What to do —
A faithful copy is required. Print each line of the data exactly and omit the pictures.
────────────────────────────────────────
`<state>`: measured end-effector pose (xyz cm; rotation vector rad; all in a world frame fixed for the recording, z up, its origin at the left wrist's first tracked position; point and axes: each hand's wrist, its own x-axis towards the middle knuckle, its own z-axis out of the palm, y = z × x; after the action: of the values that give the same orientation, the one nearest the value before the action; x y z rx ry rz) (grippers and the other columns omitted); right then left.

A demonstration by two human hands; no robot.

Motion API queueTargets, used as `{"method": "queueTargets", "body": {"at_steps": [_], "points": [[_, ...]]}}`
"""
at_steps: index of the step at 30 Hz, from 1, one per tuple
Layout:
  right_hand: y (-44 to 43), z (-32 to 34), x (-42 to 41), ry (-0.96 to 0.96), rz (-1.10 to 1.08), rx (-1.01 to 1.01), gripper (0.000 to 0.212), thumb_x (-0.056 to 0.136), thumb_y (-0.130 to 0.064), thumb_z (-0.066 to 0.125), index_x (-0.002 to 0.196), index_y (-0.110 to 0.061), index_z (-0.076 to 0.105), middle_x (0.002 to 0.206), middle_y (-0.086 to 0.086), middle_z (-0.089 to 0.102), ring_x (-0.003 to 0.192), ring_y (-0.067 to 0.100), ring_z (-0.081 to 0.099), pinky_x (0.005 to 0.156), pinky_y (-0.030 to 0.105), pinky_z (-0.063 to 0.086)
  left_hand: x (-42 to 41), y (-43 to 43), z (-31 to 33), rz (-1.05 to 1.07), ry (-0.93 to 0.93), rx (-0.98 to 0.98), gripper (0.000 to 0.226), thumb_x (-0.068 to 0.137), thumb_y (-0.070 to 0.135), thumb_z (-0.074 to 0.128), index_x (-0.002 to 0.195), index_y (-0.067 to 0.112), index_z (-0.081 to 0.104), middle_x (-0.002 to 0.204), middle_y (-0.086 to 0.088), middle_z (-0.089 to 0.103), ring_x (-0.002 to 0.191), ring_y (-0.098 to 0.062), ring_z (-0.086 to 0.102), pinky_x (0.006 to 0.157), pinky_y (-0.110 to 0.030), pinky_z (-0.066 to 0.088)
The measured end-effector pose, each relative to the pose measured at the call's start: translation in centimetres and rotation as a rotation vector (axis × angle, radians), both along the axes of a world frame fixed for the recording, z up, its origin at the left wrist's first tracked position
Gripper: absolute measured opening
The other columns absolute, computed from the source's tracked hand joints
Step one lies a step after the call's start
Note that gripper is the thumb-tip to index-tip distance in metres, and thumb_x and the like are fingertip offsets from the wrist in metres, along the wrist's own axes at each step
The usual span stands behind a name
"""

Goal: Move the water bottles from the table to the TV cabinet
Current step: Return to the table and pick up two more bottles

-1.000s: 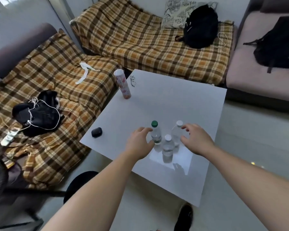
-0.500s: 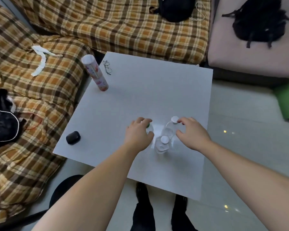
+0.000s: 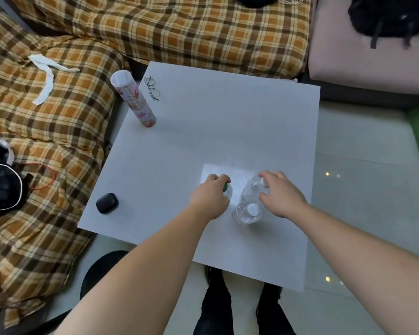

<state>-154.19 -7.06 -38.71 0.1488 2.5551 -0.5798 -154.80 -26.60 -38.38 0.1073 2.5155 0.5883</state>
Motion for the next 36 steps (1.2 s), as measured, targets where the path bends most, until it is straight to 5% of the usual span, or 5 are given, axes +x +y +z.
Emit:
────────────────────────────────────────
Written answer —
`<state>`: measured end-effector pose (xyz cm; rotation vector rad; all in a world frame fixed for the recording, z up, its origin at the left wrist's first tracked position; point and axes: each hand's wrist, its own x-axis towards the middle knuckle, its own z-axis out of the palm, y = z × x; after the action: of the values that give the same orientation, the one nearest the value before the action; x y z rx ry rz) (grippers and the other columns omitted); right then left.

A demonstration by two human hands; no robot.

Motion API queueTargets, used as `{"method": "queueTargets", "body": {"at_steps": [_], "points": [[_, ...]]}}`
"""
at_steps: index of the step at 30 Hz, from 1, one per tuple
Layout:
  right_hand: y (-44 to 43), z (-32 to 34), x (-42 to 41), ry (-0.96 to 0.96), rz (-1.10 to 1.08), rx (-1.01 to 1.01), gripper (0.000 to 0.212), thumb_x (-0.056 to 0.136), thumb_y (-0.130 to 0.064), thumb_z (-0.066 to 0.125), index_x (-0.002 to 0.196), index_y (-0.110 to 0.061), index_z (-0.076 to 0.105), middle_x (0.002 to 0.206), middle_y (-0.086 to 0.086), middle_z (-0.089 to 0.102), ring_x (-0.003 to 0.192), ring_y (-0.067 to 0.100), ring_z (-0.081 to 0.099), pinky_x (0.005 to 0.156), pinky_y (-0.030 to 0.105), pinky_z (-0.063 to 0.086)
  left_hand: x (-42 to 41), y (-43 to 43), z (-31 to 33), rz (-1.05 to 1.07), ry (-0.93 to 0.93), rx (-0.98 to 0.98), gripper (0.000 to 0.226), thumb_x (-0.068 to 0.137), thumb_y (-0.070 to 0.135), thumb_z (-0.074 to 0.128), index_x (-0.002 to 0.195), index_y (-0.067 to 0.112), index_z (-0.081 to 0.104), middle_x (-0.002 to 0.204), middle_y (-0.086 to 0.088), middle_z (-0.089 to 0.103), ring_x (-0.002 to 0.191), ring_y (-0.098 to 0.062), ring_z (-0.086 to 0.102), pinky_x (0.006 to 0.157), pinky_y (-0.110 to 0.030), pinky_z (-0.066 to 0.088)
The measured end-effector pose, each relative to the pose measured at the call's start: translation in centimetres and rotation as a rotation vector (axis × angle, radians), both along the axes of a world frame fixed for the recording, z up, its origin at the left wrist's first tracked position
Gripper: absolute measured opening
The other columns absolute, computed from the source's tracked hand joints
Step one lies a step after the call's start
Note that gripper is the thumb-tip to index-tip distance in metres, and thumb_x and the like are fingertip offsets from the wrist in metres, along the wrist's own axes at each step
The usual span stands behind a name
"""

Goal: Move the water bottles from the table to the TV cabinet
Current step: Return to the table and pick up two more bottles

-1.000s: 
-0.500s: 
+0.000s: 

<state>-154.19 -7.06 -38.71 0.1488 2.5551 -0.5798 -154.80 -26.60 -38.38 0.1073 2.5155 0.5883</state>
Motion for the next 36 steps (1.2 s), as measured, targets where the path bends most, until it is straight to 5% of the usual span, or 5 are given, axes +x +y +z.
Emit:

The exercise is complete with this answer.